And for some reason you are really hung up about the exponent ....

When you treat them as math, you no longer have to worry about that. It doesn't matter if the FPU normalizes things so bit 17 is really that hidden 53rd bit.

There is no 'leftmost' or 'rightmost' bit. You just have a floating point number that just happens to be able to hold 53 bits of data. How it organizes it is irrelevant.

If you have all zeros and you want to set that 53rd bit, then set it. Just add 2^53 to it.

If you have all zeros and you want to set bit 1, then just add 1. And guess what, the FPU will normalize that and put it into that hidden 53rd bit. That's OKAY.

So WHAT if the fpu messes with the exponent to normalize things. That's what it does. Let it. It's not part of your 53 bits of data so let it normalize its little heart out.

With only a few exceptions we don't have to care how the bits are stored in the double. The few times we would care, we can take steps to force alignment so that bit 1 of data really is at bit 1 location. But we don't have to keep them that way when doing math because the FPU will adjust things to keep itself happy.

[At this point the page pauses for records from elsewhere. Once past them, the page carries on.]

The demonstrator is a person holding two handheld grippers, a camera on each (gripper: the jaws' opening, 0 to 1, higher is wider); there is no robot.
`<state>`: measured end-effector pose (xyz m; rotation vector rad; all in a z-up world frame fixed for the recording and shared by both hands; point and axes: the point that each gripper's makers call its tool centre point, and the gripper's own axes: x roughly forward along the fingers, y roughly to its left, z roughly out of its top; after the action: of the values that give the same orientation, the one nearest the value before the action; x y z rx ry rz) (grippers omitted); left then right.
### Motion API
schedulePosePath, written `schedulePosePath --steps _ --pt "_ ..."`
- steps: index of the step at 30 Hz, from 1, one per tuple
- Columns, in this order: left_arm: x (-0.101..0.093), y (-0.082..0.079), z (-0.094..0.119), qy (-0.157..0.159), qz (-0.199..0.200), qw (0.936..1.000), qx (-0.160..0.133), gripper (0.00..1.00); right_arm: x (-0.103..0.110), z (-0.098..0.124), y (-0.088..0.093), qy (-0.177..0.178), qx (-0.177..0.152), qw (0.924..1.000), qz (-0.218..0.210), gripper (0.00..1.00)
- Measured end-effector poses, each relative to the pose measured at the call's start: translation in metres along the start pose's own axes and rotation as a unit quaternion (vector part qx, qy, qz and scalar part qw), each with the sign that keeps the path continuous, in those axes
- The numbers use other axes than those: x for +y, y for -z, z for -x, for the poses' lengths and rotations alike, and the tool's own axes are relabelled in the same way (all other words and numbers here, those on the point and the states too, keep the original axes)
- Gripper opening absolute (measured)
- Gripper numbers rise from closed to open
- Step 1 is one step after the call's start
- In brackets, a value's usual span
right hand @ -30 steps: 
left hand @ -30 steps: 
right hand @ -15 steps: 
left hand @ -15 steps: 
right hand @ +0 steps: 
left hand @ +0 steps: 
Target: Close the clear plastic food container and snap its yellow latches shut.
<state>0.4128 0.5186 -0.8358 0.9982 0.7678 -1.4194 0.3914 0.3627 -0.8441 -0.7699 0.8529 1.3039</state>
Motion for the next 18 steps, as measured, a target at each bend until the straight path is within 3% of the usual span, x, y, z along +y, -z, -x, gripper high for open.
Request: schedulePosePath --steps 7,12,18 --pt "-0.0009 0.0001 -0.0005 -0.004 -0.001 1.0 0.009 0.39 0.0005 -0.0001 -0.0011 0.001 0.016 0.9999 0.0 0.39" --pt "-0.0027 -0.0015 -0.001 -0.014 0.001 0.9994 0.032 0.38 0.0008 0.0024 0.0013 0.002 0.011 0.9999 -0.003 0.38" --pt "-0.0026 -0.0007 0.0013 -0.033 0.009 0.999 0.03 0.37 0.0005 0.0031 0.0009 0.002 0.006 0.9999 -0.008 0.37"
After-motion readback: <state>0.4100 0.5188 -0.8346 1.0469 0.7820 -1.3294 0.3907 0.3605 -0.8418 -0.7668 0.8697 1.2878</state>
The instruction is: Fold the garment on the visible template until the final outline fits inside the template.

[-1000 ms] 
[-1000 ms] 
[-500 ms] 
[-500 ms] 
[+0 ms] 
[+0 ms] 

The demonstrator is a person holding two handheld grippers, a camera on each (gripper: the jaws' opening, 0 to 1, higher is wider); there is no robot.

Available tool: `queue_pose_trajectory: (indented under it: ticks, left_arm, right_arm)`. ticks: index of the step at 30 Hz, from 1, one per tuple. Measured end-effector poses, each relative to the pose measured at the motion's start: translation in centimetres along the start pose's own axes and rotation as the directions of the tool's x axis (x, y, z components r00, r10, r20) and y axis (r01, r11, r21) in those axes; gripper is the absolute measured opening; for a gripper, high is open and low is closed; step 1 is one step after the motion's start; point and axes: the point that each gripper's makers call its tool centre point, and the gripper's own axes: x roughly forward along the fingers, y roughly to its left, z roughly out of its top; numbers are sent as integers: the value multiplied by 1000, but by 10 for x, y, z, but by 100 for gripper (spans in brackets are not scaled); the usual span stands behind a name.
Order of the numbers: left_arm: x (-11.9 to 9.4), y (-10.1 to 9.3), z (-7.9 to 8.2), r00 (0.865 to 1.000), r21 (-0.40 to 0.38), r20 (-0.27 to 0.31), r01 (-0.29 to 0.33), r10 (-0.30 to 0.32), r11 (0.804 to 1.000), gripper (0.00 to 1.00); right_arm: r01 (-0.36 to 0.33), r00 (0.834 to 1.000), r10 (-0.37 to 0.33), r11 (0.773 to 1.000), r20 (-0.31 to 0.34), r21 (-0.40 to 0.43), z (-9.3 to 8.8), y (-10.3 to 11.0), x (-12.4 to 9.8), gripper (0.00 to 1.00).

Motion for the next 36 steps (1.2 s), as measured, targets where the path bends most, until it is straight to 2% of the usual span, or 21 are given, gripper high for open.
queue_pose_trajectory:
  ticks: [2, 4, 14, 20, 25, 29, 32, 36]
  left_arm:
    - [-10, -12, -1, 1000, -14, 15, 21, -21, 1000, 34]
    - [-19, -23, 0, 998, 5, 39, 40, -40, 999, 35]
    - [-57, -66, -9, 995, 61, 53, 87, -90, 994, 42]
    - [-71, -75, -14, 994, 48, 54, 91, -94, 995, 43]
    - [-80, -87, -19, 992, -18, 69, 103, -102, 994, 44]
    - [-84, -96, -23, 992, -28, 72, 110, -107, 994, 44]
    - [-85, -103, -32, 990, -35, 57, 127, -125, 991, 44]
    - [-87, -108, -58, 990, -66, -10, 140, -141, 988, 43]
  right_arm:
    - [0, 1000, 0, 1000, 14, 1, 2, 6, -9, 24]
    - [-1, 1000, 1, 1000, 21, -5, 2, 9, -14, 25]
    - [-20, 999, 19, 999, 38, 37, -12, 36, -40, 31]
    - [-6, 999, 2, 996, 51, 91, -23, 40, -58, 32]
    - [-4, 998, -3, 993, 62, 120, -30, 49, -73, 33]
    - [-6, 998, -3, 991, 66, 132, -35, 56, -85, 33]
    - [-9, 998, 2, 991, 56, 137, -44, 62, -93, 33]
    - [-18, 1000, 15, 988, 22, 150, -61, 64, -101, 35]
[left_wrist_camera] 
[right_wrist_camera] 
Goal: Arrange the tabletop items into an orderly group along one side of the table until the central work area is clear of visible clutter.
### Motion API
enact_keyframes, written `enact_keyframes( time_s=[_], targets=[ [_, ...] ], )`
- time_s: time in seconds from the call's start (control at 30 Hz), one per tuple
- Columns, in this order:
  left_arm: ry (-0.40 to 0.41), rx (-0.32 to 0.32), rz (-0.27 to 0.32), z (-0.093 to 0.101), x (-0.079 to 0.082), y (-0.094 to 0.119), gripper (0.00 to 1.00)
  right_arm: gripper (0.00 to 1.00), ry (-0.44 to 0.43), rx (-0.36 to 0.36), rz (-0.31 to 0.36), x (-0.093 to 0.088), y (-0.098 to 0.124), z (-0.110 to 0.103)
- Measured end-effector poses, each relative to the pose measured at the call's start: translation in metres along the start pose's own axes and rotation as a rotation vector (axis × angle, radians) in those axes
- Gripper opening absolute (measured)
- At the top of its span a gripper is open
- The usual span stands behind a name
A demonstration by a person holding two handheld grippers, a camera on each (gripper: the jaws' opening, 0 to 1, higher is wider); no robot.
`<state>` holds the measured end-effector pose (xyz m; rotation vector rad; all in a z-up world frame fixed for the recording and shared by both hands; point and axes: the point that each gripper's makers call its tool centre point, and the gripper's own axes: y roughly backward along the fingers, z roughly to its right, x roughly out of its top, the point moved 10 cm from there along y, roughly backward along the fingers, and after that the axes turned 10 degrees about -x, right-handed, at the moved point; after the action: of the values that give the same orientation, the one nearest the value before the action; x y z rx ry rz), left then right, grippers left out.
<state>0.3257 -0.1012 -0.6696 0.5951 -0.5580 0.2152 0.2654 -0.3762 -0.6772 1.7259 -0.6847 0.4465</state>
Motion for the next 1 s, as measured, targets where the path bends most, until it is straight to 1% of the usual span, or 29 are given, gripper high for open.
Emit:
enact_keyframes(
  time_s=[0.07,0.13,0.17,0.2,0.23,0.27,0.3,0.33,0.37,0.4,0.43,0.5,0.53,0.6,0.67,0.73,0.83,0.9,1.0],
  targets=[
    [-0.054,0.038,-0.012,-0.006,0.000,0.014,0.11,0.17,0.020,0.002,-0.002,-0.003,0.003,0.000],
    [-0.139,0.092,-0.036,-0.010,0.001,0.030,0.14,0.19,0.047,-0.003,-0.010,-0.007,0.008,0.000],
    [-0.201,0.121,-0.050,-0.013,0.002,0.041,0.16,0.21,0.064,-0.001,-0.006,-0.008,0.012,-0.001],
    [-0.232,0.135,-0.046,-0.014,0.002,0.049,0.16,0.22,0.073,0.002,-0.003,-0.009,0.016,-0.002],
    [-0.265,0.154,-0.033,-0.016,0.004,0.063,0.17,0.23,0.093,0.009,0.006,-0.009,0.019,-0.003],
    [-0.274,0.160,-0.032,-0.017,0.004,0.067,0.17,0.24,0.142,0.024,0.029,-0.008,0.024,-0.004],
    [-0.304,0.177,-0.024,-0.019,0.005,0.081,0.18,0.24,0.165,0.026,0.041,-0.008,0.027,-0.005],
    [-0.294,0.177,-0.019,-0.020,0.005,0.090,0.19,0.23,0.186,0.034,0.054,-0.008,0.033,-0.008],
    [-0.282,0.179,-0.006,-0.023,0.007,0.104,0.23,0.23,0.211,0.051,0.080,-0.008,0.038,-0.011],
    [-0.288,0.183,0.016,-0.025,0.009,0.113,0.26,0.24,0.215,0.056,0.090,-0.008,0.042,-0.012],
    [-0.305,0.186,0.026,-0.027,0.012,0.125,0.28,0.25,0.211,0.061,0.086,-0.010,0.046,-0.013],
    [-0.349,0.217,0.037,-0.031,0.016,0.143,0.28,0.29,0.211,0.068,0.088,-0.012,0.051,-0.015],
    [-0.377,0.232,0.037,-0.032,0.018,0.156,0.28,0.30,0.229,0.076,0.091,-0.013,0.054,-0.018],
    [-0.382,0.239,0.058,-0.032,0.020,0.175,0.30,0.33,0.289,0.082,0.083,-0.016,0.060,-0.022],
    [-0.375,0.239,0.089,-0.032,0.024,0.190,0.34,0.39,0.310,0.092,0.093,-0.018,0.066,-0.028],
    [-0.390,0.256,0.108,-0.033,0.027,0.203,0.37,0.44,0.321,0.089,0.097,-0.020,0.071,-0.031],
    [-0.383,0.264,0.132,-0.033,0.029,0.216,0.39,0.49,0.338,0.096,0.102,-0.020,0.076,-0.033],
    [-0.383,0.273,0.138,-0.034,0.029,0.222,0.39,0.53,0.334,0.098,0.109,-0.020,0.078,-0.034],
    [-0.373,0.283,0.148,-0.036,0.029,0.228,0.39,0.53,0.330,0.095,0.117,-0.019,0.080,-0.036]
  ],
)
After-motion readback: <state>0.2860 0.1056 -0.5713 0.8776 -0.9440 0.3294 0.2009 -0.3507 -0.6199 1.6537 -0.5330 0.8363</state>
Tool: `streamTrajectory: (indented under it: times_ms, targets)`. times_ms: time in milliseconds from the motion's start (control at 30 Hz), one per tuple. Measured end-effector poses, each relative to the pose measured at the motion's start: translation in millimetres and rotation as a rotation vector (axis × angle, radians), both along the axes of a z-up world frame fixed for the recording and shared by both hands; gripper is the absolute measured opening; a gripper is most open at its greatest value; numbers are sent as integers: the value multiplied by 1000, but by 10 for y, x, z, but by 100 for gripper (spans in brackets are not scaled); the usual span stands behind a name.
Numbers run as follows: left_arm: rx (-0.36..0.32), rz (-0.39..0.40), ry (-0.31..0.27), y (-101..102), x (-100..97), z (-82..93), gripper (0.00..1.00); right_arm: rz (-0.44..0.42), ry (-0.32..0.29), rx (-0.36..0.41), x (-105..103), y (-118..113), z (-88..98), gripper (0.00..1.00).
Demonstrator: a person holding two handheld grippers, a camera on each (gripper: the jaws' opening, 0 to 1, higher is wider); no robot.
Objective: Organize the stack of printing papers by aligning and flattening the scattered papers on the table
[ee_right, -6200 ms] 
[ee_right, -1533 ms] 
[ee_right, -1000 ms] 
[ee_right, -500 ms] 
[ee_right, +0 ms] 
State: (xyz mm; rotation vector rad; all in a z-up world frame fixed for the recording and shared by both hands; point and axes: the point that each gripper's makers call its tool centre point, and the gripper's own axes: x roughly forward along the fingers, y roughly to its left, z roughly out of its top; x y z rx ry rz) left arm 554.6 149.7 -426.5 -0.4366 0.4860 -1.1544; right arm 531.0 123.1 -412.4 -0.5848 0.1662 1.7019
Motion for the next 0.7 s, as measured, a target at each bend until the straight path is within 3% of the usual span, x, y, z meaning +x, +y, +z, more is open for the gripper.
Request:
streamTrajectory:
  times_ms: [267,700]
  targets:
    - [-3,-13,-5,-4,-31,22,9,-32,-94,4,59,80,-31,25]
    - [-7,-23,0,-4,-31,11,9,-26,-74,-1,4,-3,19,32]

We are trying to do this as MATH not bit / set operations. (Which is why AND & OR are so difficult....)

And, as I've said several times, we don't have to use 53 bits. If you are uncomfortable with it, then don't.... In fact, for convenience it would actually be better to just do 32 bits into each double. Some things will have to change but are do-able. And some things would actually be more convenient.

And if we went all the way and actually used some pre-existing "double-double" math package (like David Baiely's) then our mantissa will actually be 106 bits. We wouldn't have to worry about hidden bits or how they behave. The whole 64 bit bitboard would fit into the mantissa with room to spare.

You can get it to be zero with a zero exponent. You can get it to be 1 with a normal exponent. But you can't do boolean operations on that bit. It would require fiddling with the exponent instead since that 53rd bit does not exist in the actual number in IEEE format.
Doing boolean operations would require some fiddling with the numbers.

It's possible some sort of MAGIC multiplication would work, but I'm not sure. I suspect it would, but I don't know the values or how many bits you could do at a time.

The best I've been able to come up that I know would work is that since we would have to use two doubles to hold 64 bits of real data, we'd keep 32 bits in each one. (Just to make things consistant with both doubles.)

We'd then add a huge value to shift our 32 bits down to the lower word.

We then use the lowest 8 bits as an index into an array of truth tables. Repeat with the other bytes of data. We are using an integer to grab the lowest 8 bits and use it as an index, but we aren't really doing math as integers.

I'm not real fond of using truth tables but that's the best I've come up with.

(The addition of huge values to shift our data to a lower part of the word was a classic x87 hack for conversion to integer, truncating, etc. The x87 was so slow doing those operations it was actually faster to do them by hand with some clever math. Not common today, but the ideas are well tested and would still work.)

You can safely have any arbitrary 53 bit integer stored into a double without any risk of corruption. The FPU will represent it however it needs to.
See above. one of those 53 bits does not physically exist. Which means to manipulate the rightmost 52 bits, you twiddle with those. To manipulate that non-existent bit, you have to twiddle with the entire left end (exponent field) of the number rather than a single bit.
1) We don't have to actually store a full 53 bits into each double. We could store just 32, that way we have some extra space to mess with if we want.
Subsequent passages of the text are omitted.